After going to bed this morning at 2 AM, I woke up again at 6 AM.

The mission: to attend the fish market that occurs every Mon-Fri morning
at Aberdeen Harbour. 

The reason: according to our program directory, Mr. Graham Trengove, no
American students on the GLCA program have ever made it to the fish
market, mostly due to its temporal location.  As well, the Aberdeen fish
market supplies much of the European fish trade, and if you go in a
restaurant in Great Britain and they advertise a "local catch", it is
still most likely that it comes from Aberdeen.

We arrived around 7 AM to see the sun rising over the harbour and the
ships unloading their cargo.  We were quite out of place, two university
students milling around all these hard-core fisherman (only saw one woman)
who had been at sea for days.  I looked particularly foreign with my
camera and zoom lens.

THOUSANDS of fish everywhere inside a huge warehouse right on the water. 
We saw Herring and Cod and Shrimp and Crab and lots of other North Sea
fish. They were all stacked in bins of about 50 or so (except for the
really huge fish, only 3 or 4 per bin), in rows across the warehouse. 
Each row had one bin turned over with the fish spilled out on the floor so
that the quality of the fish on the bottom could be inspected.

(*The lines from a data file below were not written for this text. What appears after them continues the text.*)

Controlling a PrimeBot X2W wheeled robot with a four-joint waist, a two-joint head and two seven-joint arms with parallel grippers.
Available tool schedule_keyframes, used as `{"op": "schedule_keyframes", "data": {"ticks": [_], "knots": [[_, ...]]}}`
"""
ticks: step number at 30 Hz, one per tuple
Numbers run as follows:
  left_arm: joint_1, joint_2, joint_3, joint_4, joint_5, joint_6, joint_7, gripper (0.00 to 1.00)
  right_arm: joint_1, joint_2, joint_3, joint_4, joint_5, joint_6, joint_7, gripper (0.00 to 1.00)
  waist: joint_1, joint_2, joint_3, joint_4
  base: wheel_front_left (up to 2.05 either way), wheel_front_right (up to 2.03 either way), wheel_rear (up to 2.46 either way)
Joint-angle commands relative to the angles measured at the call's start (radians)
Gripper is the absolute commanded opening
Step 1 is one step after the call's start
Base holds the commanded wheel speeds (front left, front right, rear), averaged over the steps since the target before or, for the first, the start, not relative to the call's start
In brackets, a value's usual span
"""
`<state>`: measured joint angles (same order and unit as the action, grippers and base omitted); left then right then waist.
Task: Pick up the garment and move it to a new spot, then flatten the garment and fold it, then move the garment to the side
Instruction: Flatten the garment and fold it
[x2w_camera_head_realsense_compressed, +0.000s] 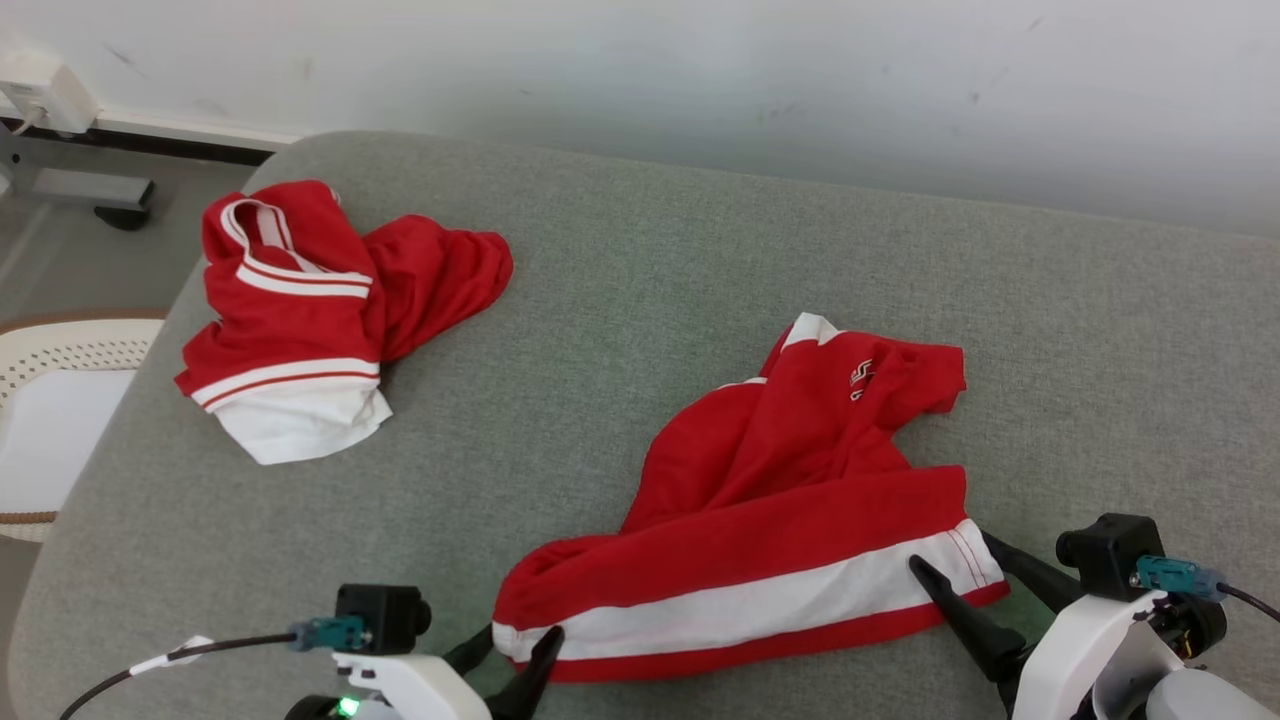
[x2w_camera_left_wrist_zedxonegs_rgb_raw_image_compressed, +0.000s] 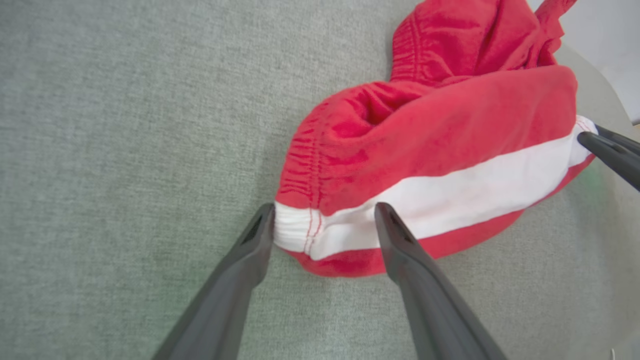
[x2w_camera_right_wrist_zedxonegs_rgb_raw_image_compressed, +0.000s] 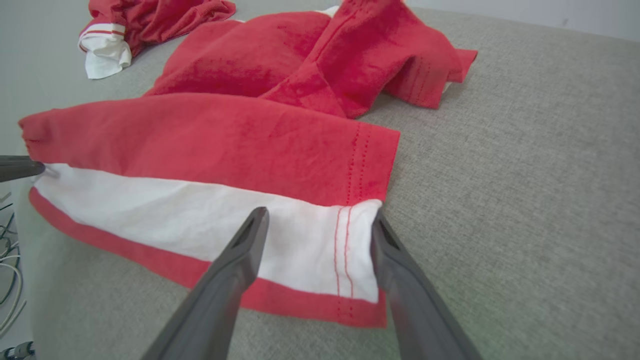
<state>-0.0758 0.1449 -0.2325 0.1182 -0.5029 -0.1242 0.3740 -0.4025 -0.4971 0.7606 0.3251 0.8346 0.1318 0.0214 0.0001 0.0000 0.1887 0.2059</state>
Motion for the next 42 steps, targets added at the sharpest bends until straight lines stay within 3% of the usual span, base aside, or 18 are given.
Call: {"op": "schedule_keyframes", "data": {"ticks": [1,3,4,5,6,10,15,22,27,42], "knots": [[0.008,0.008,0.000,0.001,-0.007,-0.005,0.002,1.00,-0.014,-0.005,0.003,-0.001,0.006,-0.002,-0.004,1.00,-0.0001,0.0000,0.000,0.001,0.00,0.00,0.00],[0.000,0.009,-0.008,0.006,-0.015,-0.005,0.001,0.76,-0.017,-0.009,0.015,-0.006,0.015,-0.002,0.001,1.00,-0.0001,0.0000,0.002,0.002,0.00,0.00,0.00],[-0.006,0.009,-0.012,0.011,-0.017,-0.006,-0.001,0.53,-0.020,-0.012,0.021,-0.006,0.018,-0.002,0.005,0.93,-0.0001,0.0000,0.002,0.002,0.00,0.00,0.00],[-0.011,0.010,-0.017,0.016,-0.019,-0.006,0.002,0.39,-0.022,-0.013,0.026,-0.003,0.023,-0.002,0.008,0.75,-0.0001,0.0000,0.003,0.003,0.00,0.00,0.00],[-0.014,0.009,-0.021,0.021,-0.024,-0.006,0.004,0.27,-0.025,-0.015,0.030,0.000,0.024,-0.002,0.011,0.49,-0.0001,0.0000,0.003,0.002,0.00,0.00,0.00],[-0.022,0.008,-0.036,0.030,-0.045,-0.006,0.003,0.02,-0.031,-0.009,0.037,0.020,0.045,-0.002,0.023,0.31,-0.0001,0.0000,0.005,0.000,0.00,0.00,0.00],[-0.030,0.006,-0.052,0.035,-0.062,-0.007,-0.009,0.00,-0.039,-0.009,0.046,0.031,0.073,-0.002,0.022,0.00,-0.0001,0.0000,0.005,0.002,0.00,0.00,0.00],[-0.041,-0.003,-0.062,0.005,-0.119,-0.008,-0.029,0.00,-0.048,-0.031,0.037,0.016,0.105,-0.002,-0.018,0.00,-0.0001,0.0000,0.001,-0.002,0.00,0.00,0.00],[-0.047,-0.004,-0.064,-0.100,-0.208,-0.007,-0.033,0.00,-0.021,-0.078,-0.017,-0.063,0.167,-0.002,-0.079,0.00,-0.0001,0.0000,-0.014,-0.014,0.00,0.00,0.00],[-0.060,0.011,-0.036,-0.468,-0.442,0.008,0.076,0.00,0.204,-0.349,-0.291,-0.583,0.455,-0.002,-0.216,0.00,-0.0001,0.0000,-0.119,-0.155,0.00,0.00,0.00]]}}
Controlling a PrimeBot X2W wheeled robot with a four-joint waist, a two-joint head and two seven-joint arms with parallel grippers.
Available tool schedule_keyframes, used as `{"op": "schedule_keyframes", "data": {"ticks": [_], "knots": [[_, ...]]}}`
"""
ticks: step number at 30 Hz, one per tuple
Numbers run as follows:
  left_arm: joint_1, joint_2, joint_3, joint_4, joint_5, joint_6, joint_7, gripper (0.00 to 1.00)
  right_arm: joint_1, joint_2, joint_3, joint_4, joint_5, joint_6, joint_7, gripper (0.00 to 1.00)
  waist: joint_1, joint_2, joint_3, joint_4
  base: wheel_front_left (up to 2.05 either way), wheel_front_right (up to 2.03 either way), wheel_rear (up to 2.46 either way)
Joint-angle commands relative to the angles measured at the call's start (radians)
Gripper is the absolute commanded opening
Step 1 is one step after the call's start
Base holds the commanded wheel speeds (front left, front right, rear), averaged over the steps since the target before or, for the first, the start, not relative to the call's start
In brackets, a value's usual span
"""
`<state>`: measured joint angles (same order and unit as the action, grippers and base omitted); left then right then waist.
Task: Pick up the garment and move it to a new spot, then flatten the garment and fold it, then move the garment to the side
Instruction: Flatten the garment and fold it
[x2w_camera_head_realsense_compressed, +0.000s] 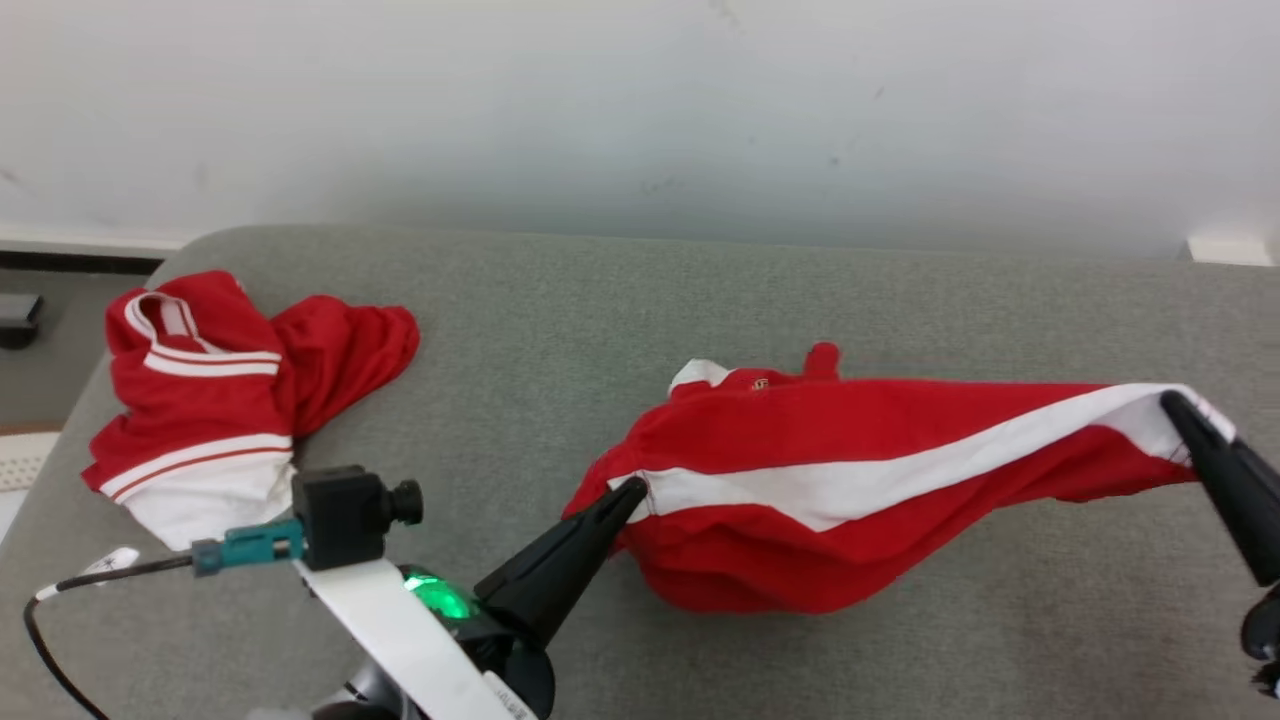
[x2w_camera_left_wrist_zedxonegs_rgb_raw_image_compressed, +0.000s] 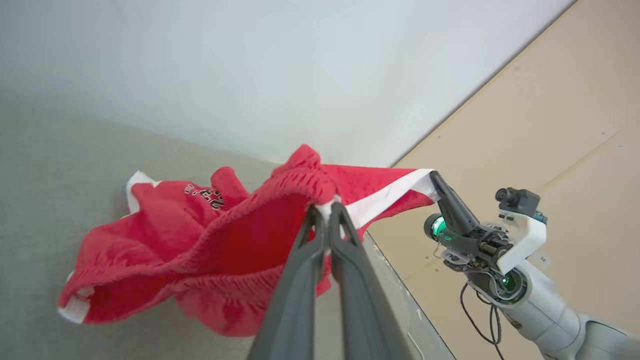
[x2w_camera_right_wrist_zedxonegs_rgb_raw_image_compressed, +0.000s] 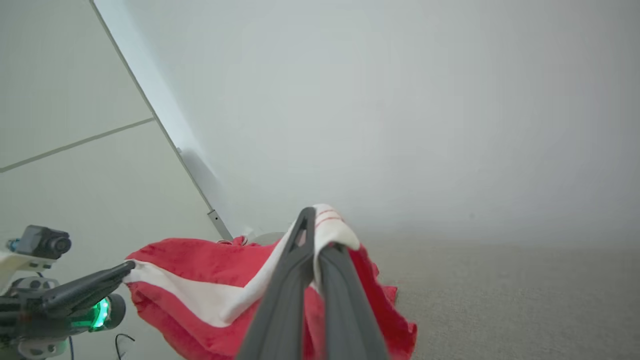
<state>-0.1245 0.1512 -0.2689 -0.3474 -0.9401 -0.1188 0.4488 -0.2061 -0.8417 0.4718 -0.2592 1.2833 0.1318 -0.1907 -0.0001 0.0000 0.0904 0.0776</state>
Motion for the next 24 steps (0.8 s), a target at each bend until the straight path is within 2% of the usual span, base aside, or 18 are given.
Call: {"op": "schedule_keyframes", "data": {"ticks": [1,8,12,15,20,24], "knots": [[-0.013,0.005,0.002,-0.029,-0.017,0.004,0.010,0.00,0.028,-0.022,-0.030,-0.038,0.021,-0.002,-0.013,0.00,0.0001,0.0000,-0.026,-0.040,0.00,0.00,0.00],[-0.053,0.010,0.016,-0.203,-0.109,0.053,0.092,0.00,0.150,-0.123,-0.260,-0.266,0.113,-0.002,-0.057,0.00,0.0001,0.0000,-0.050,-0.120,0.00,0.00,0.00],[-0.121,0.021,0.019,-0.241,-0.113,0.085,0.143,0.00,0.200,-0.176,-0.392,-0.289,0.146,-0.002,-0.062,0.00,0.0001,0.0000,-0.043,-0.140,0.00,0.00,0.00],[-0.191,0.028,0.022,-0.213,-0.094,0.105,0.168,0.00,0.211,-0.212,-0.444,-0.272,0.179,-0.002,-0.039,0.00,0.0001,0.0000,-0.027,-0.143,0.00,0.00,0.00],[-0.345,0.009,0.016,-0.066,-0.057,0.141,0.192,0.00,0.124,-0.245,-0.421,-0.211,0.234,-0.002,0.046,0.00,0.0001,0.0000,0.020,-0.133,0.00,0.00,0.00],[-0.507,-0.001,0.009,0.130,0.026,0.150,0.168,0.00,-0.067,-0.197,-0.310,-0.095,0.217,-0.002,0.136,0.00,0.0001,0.0000,0.056,-0.130,0.00,0.00,0.00]]}}
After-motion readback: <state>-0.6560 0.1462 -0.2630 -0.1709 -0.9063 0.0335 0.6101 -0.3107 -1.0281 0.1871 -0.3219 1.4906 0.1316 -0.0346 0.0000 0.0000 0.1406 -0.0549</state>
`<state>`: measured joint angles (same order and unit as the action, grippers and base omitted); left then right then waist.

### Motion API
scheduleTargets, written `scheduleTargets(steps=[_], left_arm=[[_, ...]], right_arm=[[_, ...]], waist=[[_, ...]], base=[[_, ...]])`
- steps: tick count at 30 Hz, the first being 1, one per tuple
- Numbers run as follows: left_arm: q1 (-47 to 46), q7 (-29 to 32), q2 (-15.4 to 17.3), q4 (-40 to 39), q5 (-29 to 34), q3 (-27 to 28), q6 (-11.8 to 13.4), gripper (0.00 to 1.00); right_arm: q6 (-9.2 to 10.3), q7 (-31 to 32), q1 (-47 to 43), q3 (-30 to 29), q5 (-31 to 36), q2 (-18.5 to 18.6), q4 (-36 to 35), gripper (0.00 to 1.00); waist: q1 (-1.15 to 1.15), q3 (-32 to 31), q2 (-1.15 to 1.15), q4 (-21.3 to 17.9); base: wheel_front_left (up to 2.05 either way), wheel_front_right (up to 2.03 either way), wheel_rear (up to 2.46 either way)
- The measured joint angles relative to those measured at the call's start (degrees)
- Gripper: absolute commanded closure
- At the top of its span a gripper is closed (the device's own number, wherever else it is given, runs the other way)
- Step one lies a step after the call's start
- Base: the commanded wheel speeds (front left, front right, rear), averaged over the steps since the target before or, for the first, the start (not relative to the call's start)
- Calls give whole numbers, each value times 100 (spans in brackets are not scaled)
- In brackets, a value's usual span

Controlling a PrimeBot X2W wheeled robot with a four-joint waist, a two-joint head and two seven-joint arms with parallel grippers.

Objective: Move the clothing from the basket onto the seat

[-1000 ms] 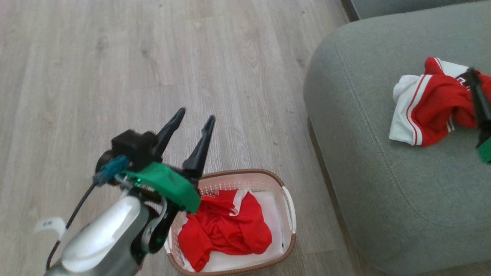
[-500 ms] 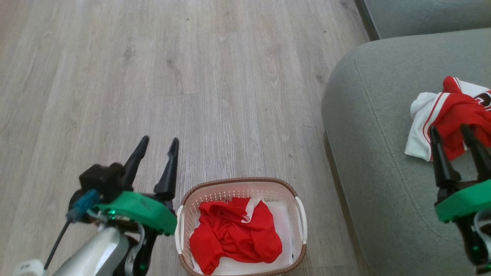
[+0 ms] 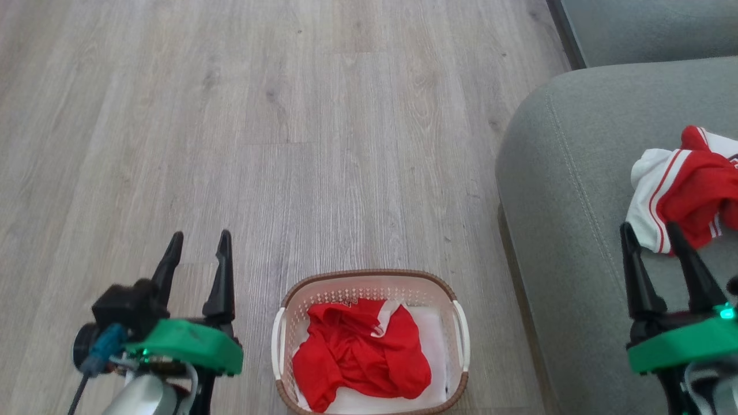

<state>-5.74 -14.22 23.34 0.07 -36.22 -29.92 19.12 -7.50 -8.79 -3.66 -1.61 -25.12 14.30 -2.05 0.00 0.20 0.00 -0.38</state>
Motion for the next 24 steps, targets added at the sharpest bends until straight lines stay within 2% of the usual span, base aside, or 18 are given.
scheduleTargets(steps=[8,24], left_arm=[[302,0,-283,10,467,417,-157,0],[576,-5,-764,237,901,926,-738,0]], right_arm=[[0,-334,-186,165,1,-185,143,0],[0,-391,-181,417,2,-187,169,0]], waist=[[0,-2,0,53],[0,1,0,37]], base=[[0,0,0],[0,0,0]])
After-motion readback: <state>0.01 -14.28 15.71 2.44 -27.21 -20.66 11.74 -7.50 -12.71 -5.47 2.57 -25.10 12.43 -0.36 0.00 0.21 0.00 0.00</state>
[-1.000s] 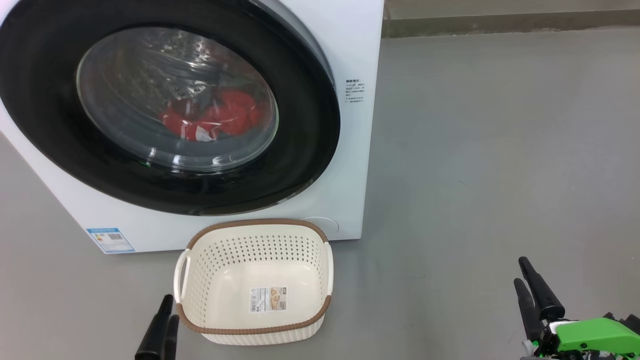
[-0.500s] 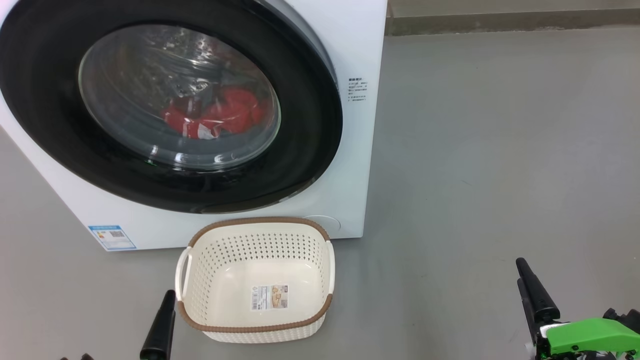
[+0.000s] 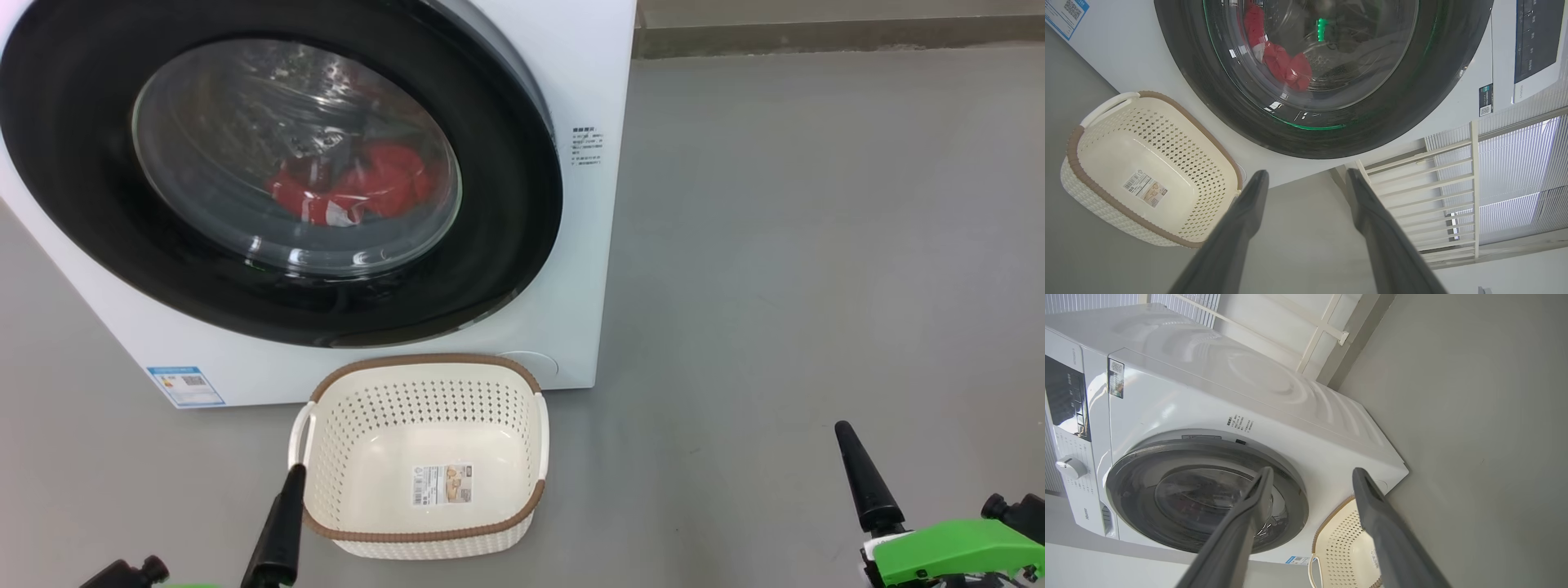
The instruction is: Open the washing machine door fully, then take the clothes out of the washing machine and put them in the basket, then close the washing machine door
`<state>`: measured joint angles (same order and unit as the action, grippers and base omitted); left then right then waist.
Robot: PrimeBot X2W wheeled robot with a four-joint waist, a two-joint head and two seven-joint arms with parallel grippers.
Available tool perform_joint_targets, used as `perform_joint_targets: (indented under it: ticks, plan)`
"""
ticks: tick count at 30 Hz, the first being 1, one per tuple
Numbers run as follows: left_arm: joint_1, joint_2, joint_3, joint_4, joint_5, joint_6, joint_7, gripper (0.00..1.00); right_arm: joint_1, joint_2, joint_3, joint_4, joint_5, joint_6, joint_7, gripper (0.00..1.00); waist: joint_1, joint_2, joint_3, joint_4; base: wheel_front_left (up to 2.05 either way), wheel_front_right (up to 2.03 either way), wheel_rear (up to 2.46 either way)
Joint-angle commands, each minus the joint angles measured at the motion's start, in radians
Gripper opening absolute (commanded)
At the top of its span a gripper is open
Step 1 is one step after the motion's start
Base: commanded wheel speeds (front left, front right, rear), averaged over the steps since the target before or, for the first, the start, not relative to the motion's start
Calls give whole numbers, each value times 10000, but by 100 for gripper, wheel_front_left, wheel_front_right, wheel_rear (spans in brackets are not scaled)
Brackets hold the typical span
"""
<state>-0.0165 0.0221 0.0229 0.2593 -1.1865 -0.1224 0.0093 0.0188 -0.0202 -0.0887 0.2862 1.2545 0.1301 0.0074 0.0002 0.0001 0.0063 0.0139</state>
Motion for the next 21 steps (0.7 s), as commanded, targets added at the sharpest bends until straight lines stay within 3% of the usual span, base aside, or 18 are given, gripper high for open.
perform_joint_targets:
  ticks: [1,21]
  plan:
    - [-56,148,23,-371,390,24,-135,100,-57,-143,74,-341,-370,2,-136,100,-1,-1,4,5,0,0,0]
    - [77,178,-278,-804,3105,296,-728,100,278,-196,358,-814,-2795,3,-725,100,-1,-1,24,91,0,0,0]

By the time all the fish were loaded into the warehouse, hundreds of
trucks had arrived and the auctioning began.  I mainly noticed two very
loud men shouting out indecipherable things to the bidders standing around
on a particular row of fish.  They bid by winking or nodding or waving,
and a few times I think Anna and I came pretty close to buying ourselves
some fish.  

Each species has a base price to start, and then the bidding goes up from
there.  According to a police officer who filled us in at length about the
proceedings, they would pay around 40 pounds (US$60) for one bin of fish.
Once the bins are bought, the purchaser puts lots of labels with the
company name on it all over the bins and then the workers start dragging
them in to the trucks.  Monday through Friday, every morning, that's what
those folks do.

Not exactly a life-changing experience for Anna or I, but certainly a
novelty that was well worth seeing, and I got lots of good pictures.  I
don't think the fish were quite as satisfied.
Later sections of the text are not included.